DAPointMamba consists of three core components that form a hierarchical cross-domain alignment system, progressing from local to global:

  1. Cross-Domain Patch-Level Scanning (CDPS): Ensures spatial correspondence during serialization.
  2. Cross-Domain Spatial SSM Alignment (CDSA): Addresses fine-grained spatial inconsistency.
  3. Cross-Domain Channel SSM Alignment (CDCA): Addresses global semantic inconsistency.

Key Designs

CDPS: Cross-Domain Patch-Level Scanning

The core idea of CDPS is to ensure spatial alignment of patches between the source and target domains via shared coordinate normalization and Z-order serialization.

Specific steps: 1. Compute the shared minimum coordinate across both domains: \(C_{min} = min(min(X_s, dim=1), min(X_t, dim=1))\) 2. Normalize and discretize into a shared grid space: \(G_s = [X_s - C_{min} * scale]\), \(G_t = [X_t - C_{min} * scale]\) 3. Map 3D coordinates to 1D sequences using a consistent Z-order curve encoding. 4. After sorting by Z-order values, divide the sequence into \(G\) patches, each containing \(K\) points.
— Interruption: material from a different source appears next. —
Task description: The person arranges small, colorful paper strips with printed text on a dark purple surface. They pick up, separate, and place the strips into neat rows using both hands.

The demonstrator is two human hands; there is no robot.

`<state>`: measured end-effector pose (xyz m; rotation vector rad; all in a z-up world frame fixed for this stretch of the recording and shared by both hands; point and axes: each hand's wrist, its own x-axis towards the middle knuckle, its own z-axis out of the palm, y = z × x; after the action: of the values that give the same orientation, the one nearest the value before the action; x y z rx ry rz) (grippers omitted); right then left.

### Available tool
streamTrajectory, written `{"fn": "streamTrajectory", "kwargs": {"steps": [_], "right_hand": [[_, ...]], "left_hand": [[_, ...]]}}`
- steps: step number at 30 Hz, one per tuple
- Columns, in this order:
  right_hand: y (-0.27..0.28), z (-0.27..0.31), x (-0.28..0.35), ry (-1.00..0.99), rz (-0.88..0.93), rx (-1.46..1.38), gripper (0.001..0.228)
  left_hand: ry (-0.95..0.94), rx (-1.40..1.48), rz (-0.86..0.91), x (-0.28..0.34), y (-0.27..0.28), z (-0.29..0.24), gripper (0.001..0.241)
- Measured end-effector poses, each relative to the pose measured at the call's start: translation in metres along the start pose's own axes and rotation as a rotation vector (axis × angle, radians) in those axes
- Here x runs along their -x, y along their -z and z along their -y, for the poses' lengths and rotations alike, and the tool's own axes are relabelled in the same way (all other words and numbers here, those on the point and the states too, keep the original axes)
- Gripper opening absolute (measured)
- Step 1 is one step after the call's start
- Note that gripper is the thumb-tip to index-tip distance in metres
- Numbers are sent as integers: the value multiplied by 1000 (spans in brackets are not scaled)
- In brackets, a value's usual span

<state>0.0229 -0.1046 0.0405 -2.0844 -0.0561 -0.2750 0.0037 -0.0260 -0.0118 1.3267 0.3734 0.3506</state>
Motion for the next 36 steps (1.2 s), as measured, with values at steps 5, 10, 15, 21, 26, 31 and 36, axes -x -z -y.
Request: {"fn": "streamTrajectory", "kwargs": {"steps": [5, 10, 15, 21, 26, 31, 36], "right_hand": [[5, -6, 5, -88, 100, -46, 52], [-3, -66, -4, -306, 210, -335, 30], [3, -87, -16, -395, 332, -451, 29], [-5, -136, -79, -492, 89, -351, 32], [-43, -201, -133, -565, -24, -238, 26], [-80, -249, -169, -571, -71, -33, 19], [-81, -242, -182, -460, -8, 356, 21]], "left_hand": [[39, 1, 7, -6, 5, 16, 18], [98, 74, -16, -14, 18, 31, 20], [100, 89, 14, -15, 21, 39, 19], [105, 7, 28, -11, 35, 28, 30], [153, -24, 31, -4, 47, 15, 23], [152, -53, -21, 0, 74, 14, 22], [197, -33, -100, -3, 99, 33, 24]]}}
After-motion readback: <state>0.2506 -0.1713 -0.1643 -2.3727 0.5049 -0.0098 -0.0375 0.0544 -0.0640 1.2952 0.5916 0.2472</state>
Through unified normalization and Z-order serialization, the \(g\)-th patch corresponds to the same spatial region in both domains, enabling precise patch-level alignment.

CDSA: Cross-Domain Spatial SSM Alignment

CDSA enforces local spatial alignment via similarity-based feature modulation:

  1. Apply depthwise separable 1D convolution to patch-level features: \(\mathcal{D}_s = DWConv(P_s^G)\), \(\mathcal{D}_t = DWConv(P_t^G)\)
  2. Compute cosine similarity as a spatial similarity weight: \(\mathcal{W}_{spatial} = cos(D_s, D_t)\)
  3. Modulate patch features using the similarity weight: \(\tilde{X}_s = P_s^G \odot W_{spatial}\)
  4. Encourage cross-domain local feature consistency via MSE loss: \(\mathcal{L}_{sp} = \frac{1}{BDG}\sum(\tilde{X}_s - \tilde{X}_t)^2\)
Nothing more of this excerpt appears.